Financial Institutions- The world of numbers

On the other hand, an entity whose income is less than its expenditure can raise capital by borrowing or selling equity claims, decreasing its expenses, or increasing its income. The lender can find a borrower, a financial intermediary, such as a bank or buy notes or bonds from the bond market. The lender receives interest, the borrower pays a higher markup than the lender receives, and the financial intermediary pockets the difference.

Financial institutions also include banks which provide finance to the consumers. The finance includes many types such as personal finance, corporate finance, mortgage finance, and loan.Personal financial decisions may involve paying for education, financing durable goods such as real estate and cars, buying insurance, e.g. health and property insurance, investing and saving for retirement. Personal financial decisions may also involve paying for a loan.
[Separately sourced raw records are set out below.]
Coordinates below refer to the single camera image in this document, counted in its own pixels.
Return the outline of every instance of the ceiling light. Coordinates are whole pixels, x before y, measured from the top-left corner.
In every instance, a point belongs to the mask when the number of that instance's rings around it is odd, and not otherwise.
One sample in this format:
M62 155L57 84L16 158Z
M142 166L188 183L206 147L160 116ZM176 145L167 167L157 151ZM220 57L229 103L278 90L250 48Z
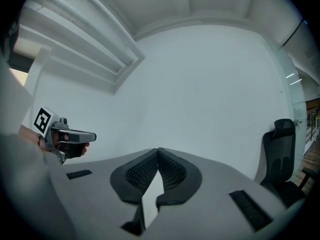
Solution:
M292 77L295 73L291 74L291 75L288 75L286 78L289 78L289 77Z
M298 82L300 82L302 79L299 79L298 81L295 81L295 82L293 82L293 83L290 83L290 85L293 85L293 84L295 84L295 83L298 83Z

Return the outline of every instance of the black vent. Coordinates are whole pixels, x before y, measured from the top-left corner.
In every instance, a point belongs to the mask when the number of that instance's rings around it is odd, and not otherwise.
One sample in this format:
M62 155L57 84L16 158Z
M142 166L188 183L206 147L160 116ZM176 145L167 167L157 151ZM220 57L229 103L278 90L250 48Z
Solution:
M147 191L158 171L157 152L125 173L125 179L143 194Z
M72 179L80 178L89 174L92 174L92 171L86 169L86 170L70 172L70 173L67 173L66 175L69 178L69 180L72 180Z
M167 155L160 153L158 163L164 191L173 190L185 180L186 169Z
M268 215L243 190L234 191L229 195L255 231L261 230L272 222Z

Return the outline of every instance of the person's arm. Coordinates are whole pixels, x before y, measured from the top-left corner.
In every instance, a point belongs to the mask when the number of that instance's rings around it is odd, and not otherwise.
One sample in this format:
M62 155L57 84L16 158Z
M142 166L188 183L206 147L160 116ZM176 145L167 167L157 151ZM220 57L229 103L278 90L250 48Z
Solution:
M26 141L29 141L29 142L35 144L36 146L38 146L39 133L36 133L35 131L21 125L18 135L20 138L22 138ZM64 139L65 139L65 141L68 141L67 134L64 135ZM54 146L56 146L56 145L58 145L58 142L59 142L59 136L55 132L52 135L52 143ZM87 152L87 147L89 147L89 146L90 146L90 143L85 144L85 146L83 147L83 150L82 150L82 154L81 154L82 156ZM42 136L40 137L39 147L43 152L49 152L49 150L47 149L47 147L45 145L45 140Z
M20 138L32 142L33 144L38 146L39 133L36 133L35 131L21 125L18 135L20 136ZM40 138L39 147L44 152L49 151L45 145L43 137Z

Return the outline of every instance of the hand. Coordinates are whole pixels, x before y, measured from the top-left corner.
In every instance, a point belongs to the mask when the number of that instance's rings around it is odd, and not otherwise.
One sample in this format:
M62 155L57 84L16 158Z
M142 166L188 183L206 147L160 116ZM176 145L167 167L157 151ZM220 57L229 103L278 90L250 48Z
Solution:
M67 142L69 139L68 135L65 134L64 135L64 140ZM54 132L52 134L52 143L53 145L56 147L58 144L59 144L59 134L57 132ZM81 156L83 156L86 152L87 152L87 148L86 147L89 147L90 146L90 143L86 143L83 147L83 150L82 150L82 154Z

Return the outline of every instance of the black office chair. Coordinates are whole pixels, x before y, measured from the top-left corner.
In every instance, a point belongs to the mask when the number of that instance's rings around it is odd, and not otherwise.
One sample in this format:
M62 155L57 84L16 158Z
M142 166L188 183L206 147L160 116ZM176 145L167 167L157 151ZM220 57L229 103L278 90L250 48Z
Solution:
M315 179L317 176L316 172L304 168L305 178L299 186L287 181L294 172L295 144L296 127L290 119L275 121L274 130L263 135L266 175L260 184L278 196L287 207L306 197L303 186L309 177Z

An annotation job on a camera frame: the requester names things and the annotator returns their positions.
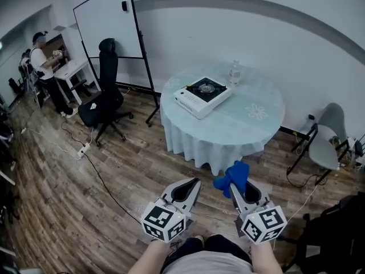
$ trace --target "gray chair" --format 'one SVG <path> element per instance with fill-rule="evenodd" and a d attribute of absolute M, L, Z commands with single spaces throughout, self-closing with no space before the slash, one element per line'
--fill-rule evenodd
<path fill-rule="evenodd" d="M 337 136 L 340 140 L 340 145 L 334 147 L 329 140 Z M 318 185 L 331 171 L 339 170 L 338 162 L 345 156 L 350 146 L 348 145 L 346 130 L 344 127 L 344 113 L 336 103 L 330 103 L 319 118 L 318 123 L 313 124 L 311 130 L 305 138 L 292 149 L 295 151 L 305 140 L 309 140 L 297 161 L 286 171 L 288 176 L 293 168 L 302 159 L 306 151 L 309 153 L 309 158 L 327 171 L 315 182 Z M 345 150 L 338 156 L 337 151 L 346 145 Z"/>

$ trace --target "person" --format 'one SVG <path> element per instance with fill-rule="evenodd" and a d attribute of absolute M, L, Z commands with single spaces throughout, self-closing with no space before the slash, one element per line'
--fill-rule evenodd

Managerial or corporate finance is the task of providing the funds for a corporation’s activities. For small business, this is referred to as SME finance. It generally involves balancing risk and profitability, while attempting to maximize an entity’s wealth and the value of its stock. Long term funds are provided by ownership equity and long-term credit, often in the form of bonds. The balance between these forms the company’s capital structure. Short-term funding or working capital is mostly provided by banks extending a line of credit. Another business decision concerning finance is investment, or fund management. An investment is an acquisition of an asset in the hope that it will maintain or increase its value. In investment management — in choosing a portfolio — one has to decide what, how much and when to invest.
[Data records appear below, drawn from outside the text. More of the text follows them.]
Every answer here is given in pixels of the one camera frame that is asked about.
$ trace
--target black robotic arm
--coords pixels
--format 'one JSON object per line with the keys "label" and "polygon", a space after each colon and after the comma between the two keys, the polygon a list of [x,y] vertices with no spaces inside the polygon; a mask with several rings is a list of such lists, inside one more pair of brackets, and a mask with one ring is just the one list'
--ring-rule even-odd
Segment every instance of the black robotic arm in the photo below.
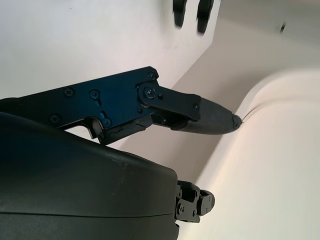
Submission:
{"label": "black robotic arm", "polygon": [[[152,124],[226,134],[241,119],[194,94],[159,86],[145,67],[0,100],[0,239],[175,240],[199,223],[212,193],[167,167],[103,145]],[[86,127],[101,145],[66,130]]]}

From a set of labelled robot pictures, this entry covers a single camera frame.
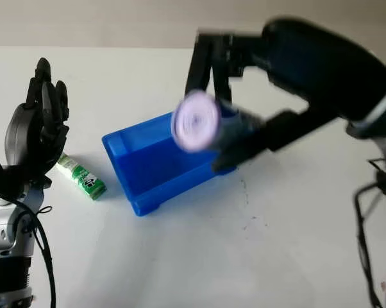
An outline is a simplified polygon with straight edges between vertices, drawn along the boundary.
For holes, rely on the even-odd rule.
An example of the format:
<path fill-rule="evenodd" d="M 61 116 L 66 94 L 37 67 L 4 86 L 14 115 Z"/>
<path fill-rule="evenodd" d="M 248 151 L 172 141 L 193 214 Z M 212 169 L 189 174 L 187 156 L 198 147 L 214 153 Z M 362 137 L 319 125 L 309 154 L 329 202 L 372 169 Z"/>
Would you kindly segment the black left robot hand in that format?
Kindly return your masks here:
<path fill-rule="evenodd" d="M 5 174 L 20 183 L 33 183 L 47 189 L 52 181 L 46 173 L 58 162 L 69 127 L 67 87 L 51 81 L 51 66 L 40 58 L 30 79 L 26 101 L 13 113 L 4 150 Z"/>

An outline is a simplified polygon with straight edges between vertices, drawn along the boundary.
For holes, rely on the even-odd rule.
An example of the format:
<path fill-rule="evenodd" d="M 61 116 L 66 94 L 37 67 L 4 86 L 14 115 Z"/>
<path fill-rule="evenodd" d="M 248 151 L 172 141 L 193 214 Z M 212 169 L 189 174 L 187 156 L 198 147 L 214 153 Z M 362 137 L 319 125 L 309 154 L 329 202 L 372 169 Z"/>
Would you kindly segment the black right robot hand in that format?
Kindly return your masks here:
<path fill-rule="evenodd" d="M 247 137 L 222 150 L 215 171 L 277 151 L 340 117 L 357 139 L 386 138 L 386 64 L 358 44 L 303 19 L 271 19 L 259 35 L 197 34 L 186 91 L 214 84 L 231 99 L 229 79 L 247 67 L 267 73 L 275 86 L 304 99 L 308 108 L 284 110 Z"/>
A mortgage is a contract in which real or personal properties are pledged as security for the performance of an obligation, usually the payment of a debt. Mortgage is a type of secure loan in which many documentations are required to be on safe side in future, now a day’s many financial institutions such as banks are providing mortgage facility to the consumers by which customers are taking full advantages and made easier way for people to get financial support in buying, building or renovating homes along with this people are taking financial support for their businesses by availing such facilities. One way or other these financial institutions made life of consumers easier than ever before.